Data excerpts:
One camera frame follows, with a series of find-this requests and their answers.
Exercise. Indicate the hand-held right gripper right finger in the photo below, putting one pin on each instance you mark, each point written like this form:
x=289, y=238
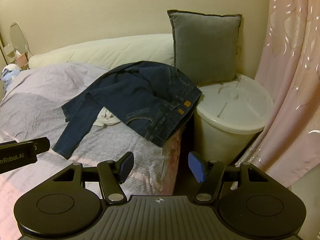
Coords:
x=196, y=166

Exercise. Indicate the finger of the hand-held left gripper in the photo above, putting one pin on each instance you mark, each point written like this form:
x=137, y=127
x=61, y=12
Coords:
x=42, y=144

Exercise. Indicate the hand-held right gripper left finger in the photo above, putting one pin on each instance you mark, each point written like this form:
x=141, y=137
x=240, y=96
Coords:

Required action — Quote the data above in full and without alteration; skip the pictures.

Task response —
One camera frame follows, with a series of find-this requests and their answers.
Exercise. Indicate the hand-held right gripper right finger in the photo below, putting one pin on each instance you mark, each point written like this form:
x=289, y=238
Coords:
x=196, y=166

Exercise. Indicate the finger of the hand-held left gripper in the photo above, putting one pin on each instance you mark, each point written like this form:
x=137, y=127
x=61, y=12
Coords:
x=42, y=144

Exercise. Indicate the hand-held right gripper left finger in the photo above, putting one pin on each instance you mark, each point written like this form:
x=141, y=137
x=240, y=96
Coords:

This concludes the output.